== Exercise aim ==
Using the listing that follows, return every line with the word "give".

== Entries shown ==
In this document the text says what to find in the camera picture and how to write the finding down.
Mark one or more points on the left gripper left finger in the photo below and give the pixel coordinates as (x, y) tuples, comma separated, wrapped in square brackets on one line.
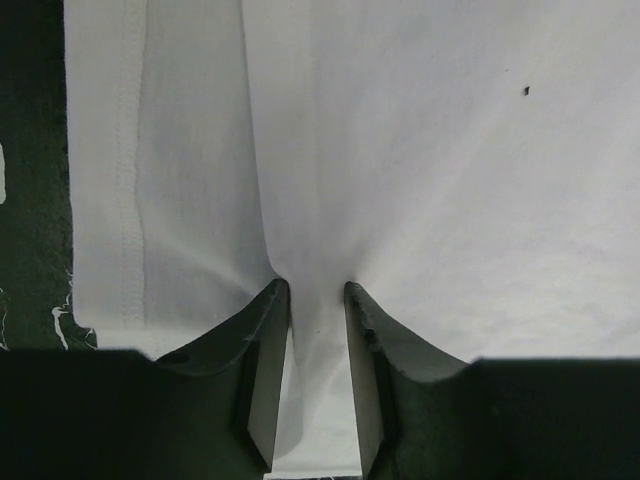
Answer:
[(216, 399)]

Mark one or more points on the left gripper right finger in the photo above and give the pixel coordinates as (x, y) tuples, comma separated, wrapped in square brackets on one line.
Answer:
[(412, 400)]

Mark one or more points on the white t-shirt robot print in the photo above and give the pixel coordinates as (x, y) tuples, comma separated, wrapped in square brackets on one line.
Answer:
[(473, 164)]

== Solution ==
Mark one or more points on the left gripper left finger in the photo below and give the pixel coordinates as (x, y) tuples, comma separated, wrapped in square brackets on one line.
Mark one or more points on the left gripper right finger in the photo above and give the pixel coordinates as (x, y) tuples, comma separated, wrapped in square brackets on one line.
Mark one or more points on the white t-shirt robot print in the photo above and give the pixel coordinates as (x, y) tuples, comma separated, wrapped in square brackets on one line.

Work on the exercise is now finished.